丽茗轩里寂静无声,空气里弥漫着令人窒息的压抑。一众侍从皆战战兢兢地垂首立在两侧,连头都不敢抬。

上官玄锦斜靠在软榻上,眉头紧蹙,深邃凌厉的眸子,像含着两块寒冰。

太医已经为他仔细检查过伤势并做了妥善处理,确定没有大碍,浅浅才稍稍安心。知道他要彻查遇刺一事,只静静坐在他身畔。

“臣等护驾来迟……求皇上和懿华夫人恕罪……”跪在地上的中年男子声音颤抖,浑身瑟缩,仿佛是担了天大的干系。

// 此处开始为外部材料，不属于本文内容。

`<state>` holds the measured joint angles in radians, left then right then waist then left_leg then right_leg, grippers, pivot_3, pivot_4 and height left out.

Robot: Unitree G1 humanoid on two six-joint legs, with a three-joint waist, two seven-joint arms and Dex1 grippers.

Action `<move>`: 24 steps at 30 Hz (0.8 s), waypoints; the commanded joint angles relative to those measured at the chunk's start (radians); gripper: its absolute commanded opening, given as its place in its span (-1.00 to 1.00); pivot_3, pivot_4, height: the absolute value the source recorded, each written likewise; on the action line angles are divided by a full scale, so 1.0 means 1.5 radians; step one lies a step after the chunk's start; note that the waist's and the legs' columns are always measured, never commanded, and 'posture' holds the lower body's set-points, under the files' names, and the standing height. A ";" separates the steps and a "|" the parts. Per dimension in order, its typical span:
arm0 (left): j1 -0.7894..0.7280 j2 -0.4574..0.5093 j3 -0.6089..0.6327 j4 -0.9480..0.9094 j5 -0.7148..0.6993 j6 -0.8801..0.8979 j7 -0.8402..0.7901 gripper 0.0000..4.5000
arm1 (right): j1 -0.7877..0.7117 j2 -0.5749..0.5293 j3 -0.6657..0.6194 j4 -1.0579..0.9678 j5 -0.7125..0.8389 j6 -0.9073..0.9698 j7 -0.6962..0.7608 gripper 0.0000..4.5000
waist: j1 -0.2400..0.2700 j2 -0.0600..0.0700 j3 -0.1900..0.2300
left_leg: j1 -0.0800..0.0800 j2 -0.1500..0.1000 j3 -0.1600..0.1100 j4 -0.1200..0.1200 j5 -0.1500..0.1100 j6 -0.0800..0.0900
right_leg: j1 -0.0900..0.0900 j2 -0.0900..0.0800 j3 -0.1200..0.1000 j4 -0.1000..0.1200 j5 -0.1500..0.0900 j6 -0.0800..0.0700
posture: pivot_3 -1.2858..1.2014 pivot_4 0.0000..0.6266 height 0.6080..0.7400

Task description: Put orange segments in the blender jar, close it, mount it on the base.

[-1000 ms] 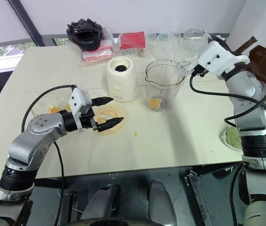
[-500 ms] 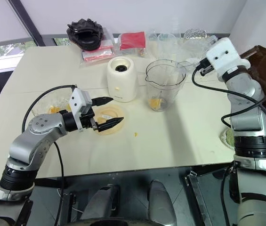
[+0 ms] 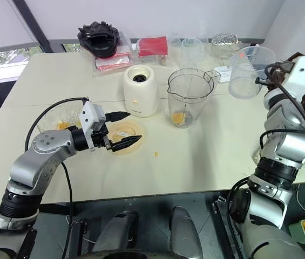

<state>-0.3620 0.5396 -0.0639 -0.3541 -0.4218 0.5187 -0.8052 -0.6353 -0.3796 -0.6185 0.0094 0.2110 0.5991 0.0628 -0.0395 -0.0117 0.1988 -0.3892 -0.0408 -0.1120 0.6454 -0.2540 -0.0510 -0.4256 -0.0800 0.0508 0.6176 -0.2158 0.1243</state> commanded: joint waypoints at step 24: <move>0.000 0.036 0.014 -0.015 -0.007 0.000 -0.006 1.00 | -0.052 -0.076 0.029 0.642 0.031 -0.483 0.016 -0.98 | -0.005 0.001 0.000 | 0.001 0.000 0.001 0.000 0.000 0.000 | 0.000 0.000 0.000 0.001 0.000 0.000 | 0.03 -0.52 1.00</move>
<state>-0.3569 0.5859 -0.0621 -0.3544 -0.4237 0.5237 -0.8116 -0.6843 -0.4639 -0.5802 0.9633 0.2574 -0.0801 0.0851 -0.0469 -0.0108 0.1989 -0.3877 -0.0406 -0.1106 0.6451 -0.2540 -0.0510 -0.4256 -0.0795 0.0516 0.6189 -0.2157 0.1244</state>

皇上微服出巡,在自己统辖的地界里遇刺负伤,一旦龙颜大怒,且不说丢了乌纱帽,恐怕项上人头亦会不保。

出了这样大的事情,他身为苏洛郡刺史,怎能不担惊受怕、惶恐不安呢?

果然,上官玄锦黑眸中一片凛冽,眸光锐利地扫向跪在跟前的人,冷声道:“朕听闻你这苏洛古镇是梦华王朝最为太平的地方,朕今日只是携懿华夫人在这丽茗轩里喝茶作画,竟然会遇上刺杀这样的事情,彭越,你如何解释啊?”